| HN Mirror

Y	Hacker News new \| ask \| show \| jobs

by dwrodri 754 days ago

This is the sort of thing I expected to see when Chris Lattner moved to Google and started working on the Swift for Tensorflow project. I am so grateful that someone is making it happen!

I remember being taught how to write Prolog in University, and then being shown how close the relationship was between building something that parses a grammar and building something that generates valid examples of that grammar. When I saw compiler/language level support for differentiation, I the spark went off in my brain the same way: "If you can build a program which follows a set of rules, and the rules for that language can be differentiated, could you not code a simulation in that differentiable language and then identify the optimal policy using it's gradients?"

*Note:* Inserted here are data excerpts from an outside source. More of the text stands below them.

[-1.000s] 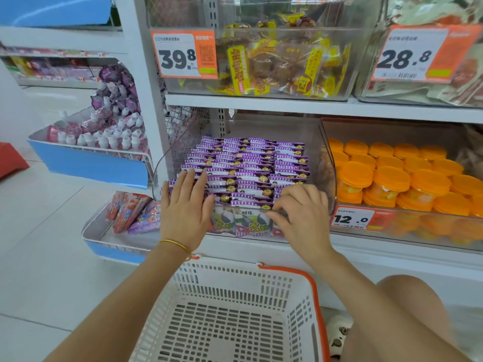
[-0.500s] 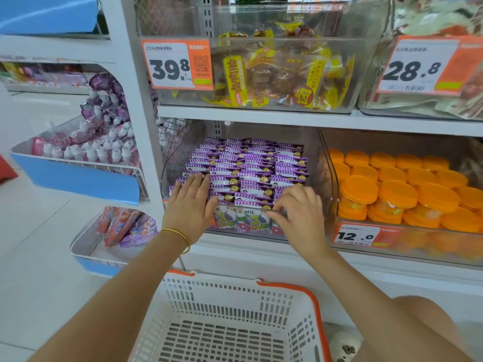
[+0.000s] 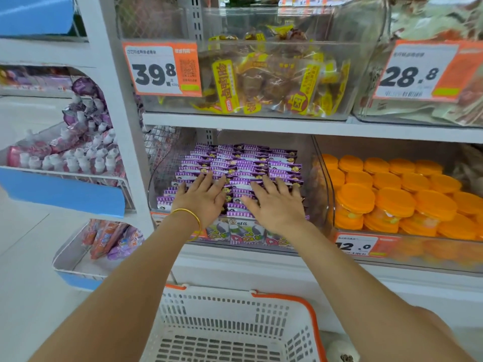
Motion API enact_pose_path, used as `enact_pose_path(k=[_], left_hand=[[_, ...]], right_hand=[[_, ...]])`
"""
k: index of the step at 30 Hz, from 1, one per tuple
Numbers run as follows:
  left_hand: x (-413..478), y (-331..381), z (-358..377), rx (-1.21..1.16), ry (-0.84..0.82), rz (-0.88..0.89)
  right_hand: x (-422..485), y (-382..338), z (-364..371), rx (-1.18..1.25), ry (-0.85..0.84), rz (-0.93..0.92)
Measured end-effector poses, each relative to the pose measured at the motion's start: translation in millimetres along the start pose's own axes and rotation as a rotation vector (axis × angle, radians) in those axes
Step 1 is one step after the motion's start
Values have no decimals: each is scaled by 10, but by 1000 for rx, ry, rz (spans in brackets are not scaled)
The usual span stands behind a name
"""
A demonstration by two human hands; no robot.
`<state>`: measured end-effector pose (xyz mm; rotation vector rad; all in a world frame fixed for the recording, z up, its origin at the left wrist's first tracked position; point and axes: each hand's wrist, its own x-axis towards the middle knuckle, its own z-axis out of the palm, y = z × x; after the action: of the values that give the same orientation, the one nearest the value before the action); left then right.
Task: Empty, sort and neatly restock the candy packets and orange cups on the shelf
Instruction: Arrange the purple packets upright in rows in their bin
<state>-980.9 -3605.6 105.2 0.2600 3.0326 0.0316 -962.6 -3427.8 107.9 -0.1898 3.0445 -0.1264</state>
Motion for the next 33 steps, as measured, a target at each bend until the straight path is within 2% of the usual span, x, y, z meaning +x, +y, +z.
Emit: enact_pose_path(k=[3,5,6,8,11,13,15,18,21,25,31,33], left_hand=[[-44,2,-63,-52,77,-10],[-123,151,-143,-194,301,22],[-173,298,-204,-267,410,91],[-297,710,-311,-357,521,297],[-346,1447,-396,-296,507,611],[-270,1916,-396,-213,449,739],[-206,2286,-404,-112,362,750],[-146,2598,-399,104,224,633],[-158,2624,-378,152,257,604],[-122,2553,-298,138,278,619],[-114,2582,-282,183,267,617],[-138,2581,-329,76,215,612]], right_hand=[[-137,-35,-111,108,94,-49],[-355,2,-285,239,310,-130],[-490,76,-379,309,440,-163],[-782,387,-515,384,665,-176],[-1089,1194,-600,315,824,-11],[-1167,1754,-632,202,719,186],[-1164,2169,-581,103,524,315],[-1106,2439,-418,292,364,161],[-1078,2440,-322,410,392,51],[-1093,2399,-305,437,445,22],[-1087,2462,-239,468,433,-12],[-1094,2497,-259,529,393,-34]])
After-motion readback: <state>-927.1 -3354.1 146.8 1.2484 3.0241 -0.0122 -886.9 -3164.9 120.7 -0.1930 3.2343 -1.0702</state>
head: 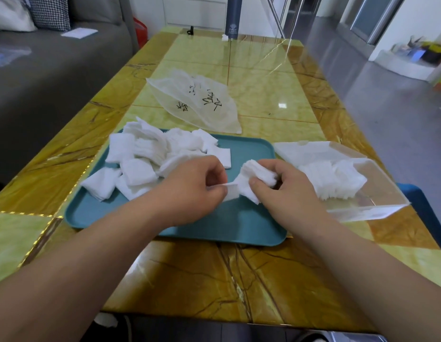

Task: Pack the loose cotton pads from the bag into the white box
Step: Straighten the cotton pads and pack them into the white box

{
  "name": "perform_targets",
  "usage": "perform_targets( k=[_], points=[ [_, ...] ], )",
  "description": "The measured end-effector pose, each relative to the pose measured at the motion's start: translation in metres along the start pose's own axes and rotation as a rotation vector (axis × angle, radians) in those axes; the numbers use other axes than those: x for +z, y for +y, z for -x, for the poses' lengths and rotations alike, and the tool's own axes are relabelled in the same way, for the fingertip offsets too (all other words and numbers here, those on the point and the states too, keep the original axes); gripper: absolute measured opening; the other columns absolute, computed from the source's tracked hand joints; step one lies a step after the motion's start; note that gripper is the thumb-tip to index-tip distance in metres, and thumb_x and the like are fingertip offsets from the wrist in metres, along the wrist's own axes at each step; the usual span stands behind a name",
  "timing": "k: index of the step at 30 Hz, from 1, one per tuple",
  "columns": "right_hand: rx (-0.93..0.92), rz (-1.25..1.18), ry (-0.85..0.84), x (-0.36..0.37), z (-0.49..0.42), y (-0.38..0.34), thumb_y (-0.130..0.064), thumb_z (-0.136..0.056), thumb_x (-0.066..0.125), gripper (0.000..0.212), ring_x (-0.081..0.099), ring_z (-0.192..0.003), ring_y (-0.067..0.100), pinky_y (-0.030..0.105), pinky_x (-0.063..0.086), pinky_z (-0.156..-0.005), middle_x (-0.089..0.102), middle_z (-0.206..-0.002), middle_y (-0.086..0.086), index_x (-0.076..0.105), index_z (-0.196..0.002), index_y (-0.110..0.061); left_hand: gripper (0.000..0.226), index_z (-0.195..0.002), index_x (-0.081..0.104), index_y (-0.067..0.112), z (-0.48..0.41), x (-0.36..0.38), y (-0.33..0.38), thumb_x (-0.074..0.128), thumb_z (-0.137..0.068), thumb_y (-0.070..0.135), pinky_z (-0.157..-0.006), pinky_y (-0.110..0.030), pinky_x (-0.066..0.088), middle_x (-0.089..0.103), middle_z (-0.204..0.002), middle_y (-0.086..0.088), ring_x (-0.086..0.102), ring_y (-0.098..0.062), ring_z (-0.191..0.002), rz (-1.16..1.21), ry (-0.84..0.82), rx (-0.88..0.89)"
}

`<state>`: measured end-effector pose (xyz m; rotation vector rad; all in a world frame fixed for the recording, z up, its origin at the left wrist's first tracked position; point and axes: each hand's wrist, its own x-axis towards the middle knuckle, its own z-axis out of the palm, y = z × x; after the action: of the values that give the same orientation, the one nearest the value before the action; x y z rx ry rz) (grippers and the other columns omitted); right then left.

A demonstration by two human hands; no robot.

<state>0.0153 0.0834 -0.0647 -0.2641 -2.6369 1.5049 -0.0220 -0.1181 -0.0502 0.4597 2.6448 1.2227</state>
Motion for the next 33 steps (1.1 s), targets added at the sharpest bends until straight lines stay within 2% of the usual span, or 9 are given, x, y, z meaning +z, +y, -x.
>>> perform_targets(
  k=[3, 5, 10, 15, 19, 21, 25, 28, 33],
  points=[
    [0.010, -0.046, 0.017, 0.000, -0.001, 0.000, -0.024, -0.089, 0.078, 0.042, 0.065, -0.099, -0.003, 0.014, 0.051, -0.085, 0.070, -0.115, -0.013, 0.065, -0.129, -0.027, 0.029, -0.104, 0.068, 0.028, 0.007, -0.008, 0.005, 0.080, -0.084, 0.011, -0.077, -0.035, 0.060, 0.077, -0.095, -0.001, 0.073, -0.026, -0.086, 0.282, -0.030, 0.010],
    [0.029, -0.129, 0.007, 0.001, 0.000, -0.001, -0.021, -0.086, 0.081, 0.045, 0.068, -0.097, -0.002, 0.011, 0.053, -0.080, 0.072, -0.113, -0.012, 0.065, -0.129, -0.025, 0.038, -0.109, 0.071, 0.027, 0.010, -0.010, 0.009, 0.084, -0.079, 0.007, -0.086, -0.045, 0.060, 0.078, -0.100, -0.005, 0.074, -0.032, -0.094, 0.360, -0.047, -0.002],
    [0.077, -0.280, -0.076, 0.002, 0.002, -0.003, -0.011, -0.078, 0.087, 0.044, 0.076, -0.093, 0.010, 0.023, 0.062, -0.081, 0.080, -0.100, -0.004, 0.071, -0.118, -0.021, 0.017, -0.081, 0.078, 0.017, 0.009, -0.010, 0.013, 0.086, -0.077, 0.003, -0.071, -0.035, 0.050, 0.076, -0.080, -0.010, 0.064, -0.019, -0.073, 0.418, -0.093, -0.017],
    [0.107, -0.344, -0.111, -0.001, 0.001, -0.002, -0.011, -0.074, 0.090, 0.046, 0.077, -0.092, 0.012, 0.028, 0.062, -0.082, 0.082, -0.098, -0.004, 0.074, -0.115, -0.021, 0.011, -0.095, 0.083, 0.023, 0.009, -0.009, 0.010, 0.078, -0.090, 0.015, -0.066, -0.026, 0.053, 0.079, -0.093, -0.007, 0.065, -0.009, -0.078, 0.370, -0.180, -0.008],
    [0.106, -0.324, -0.129, 0.001, 0.000, -0.001, 0.002, -0.081, 0.081, 0.043, 0.077, -0.099, 0.018, 0.042, 0.061, -0.095, 0.082, -0.100, -0.001, 0.075, -0.118, -0.019, 0.010, -0.093, 0.080, 0.019, 0.006, -0.004, 0.008, 0.082, -0.085, 0.013, -0.067, -0.028, 0.050, 0.077, -0.091, -0.013, 0.063, -0.010, -0.073, 0.346, -0.098, -0.034],
    [0.089, -0.338, -0.155, 0.002, 0.001, -0.001, -0.002, -0.084, 0.081, 0.037, 0.077, -0.102, 0.022, 0.046, 0.059, -0.099, 0.082, -0.100, 0.002, 0.076, -0.117, -0.017, 0.013, -0.091, 0.076, 0.016, 0.004, -0.004, 0.007, 0.084, -0.083, 0.011, -0.064, -0.030, 0.049, 0.077, -0.090, -0.016, 0.063, -0.014, -0.071, 0.346, -0.072, -0.048],
    [0.050, -0.368, -0.194, 0.003, 0.002, -0.001, -0.016, -0.086, 0.084, 0.035, 0.076, -0.107, 0.026, 0.049, 0.057, -0.103, 0.081, -0.105, 0.006, 0.076, -0.120, -0.014, 0.013, -0.087, 0.074, 0.012, 0.002, -0.005, 0.003, 0.086, -0.081, 0.012, -0.066, -0.031, 0.049, 0.076, -0.087, -0.016, 0.063, -0.014, -0.070, 0.315, -0.054, -0.070],
    [0.034, -0.313, -0.190, 0.004, 0.000, 0.001, -0.016, -0.088, 0.082, 0.033, 0.076, -0.105, 0.023, 0.049, 0.057, -0.102, 0.081, -0.104, 0.004, 0.075, -0.121, -0.015, 0.014, -0.086, 0.074, 0.011, 0.001, -0.004, 0.002, 0.087, -0.081, 0.012, -0.069, -0.033, 0.052, 0.076, -0.085, -0.015, 0.064, -0.014, -0.070, 0.297, -0.051, -0.055],
    [-0.020, -0.194, -0.189, 0.004, -0.002, 0.002, -0.012, -0.092, 0.078, 0.032, 0.076, -0.101, 0.012, 0.042, 0.058, -0.101, 0.081, -0.105, -0.001, 0.075, -0.123, -0.016, 0.018, -0.081, 0.072, 0.012, 0.001, -0.003, 0.002, 0.089, -0.079, 0.018, -0.061, -0.027, 0.045, 0.073, -0.072, -0.006, 0.056, -0.009, -0.061, 0.226, -0.029, -0.031]
  ],
)
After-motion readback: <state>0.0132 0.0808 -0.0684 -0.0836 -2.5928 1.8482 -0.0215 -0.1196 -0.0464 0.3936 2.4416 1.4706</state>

Best of luck on your work!

3 comments

justinnk 754 days ago

Thanks! You may find DeepProbLog by Manhaeve et al. interesting, which brings together logic programming, probabilistic programming and gradient descent/neural networks. Also, more generally, I believe in the field of program synthesis there is some research on deriving programs with gradient descent. However, as also pointed out in the comment below, gradient descent may not always be the best approach to such problems (e.g., https://arxiv.org/abs/1608.04428).

link

YeGoblynQueenne 753 days ago

>> "If you can build a program which follows a set of rules, and the rules for that language can be differentiated, could you not code a simulation in that differentiable language and then identify the optimal policy using it's gradients?"

What's a "policy" here? In optimal control (and reinforcement learning) a policy is a function from a set of states to a set of actions, each action a transition between states. In a program synthesis context I guess that translates to a function from a set of _program_ states to a set of operations?

What is an "optimal" policy then? One that transitions between an initial state and a goal state in the least number of operations?

With those assumptions in place, I don't think you want to do that with greadient descent: it will get stuck in local minima and fail in both optimality and generalisation.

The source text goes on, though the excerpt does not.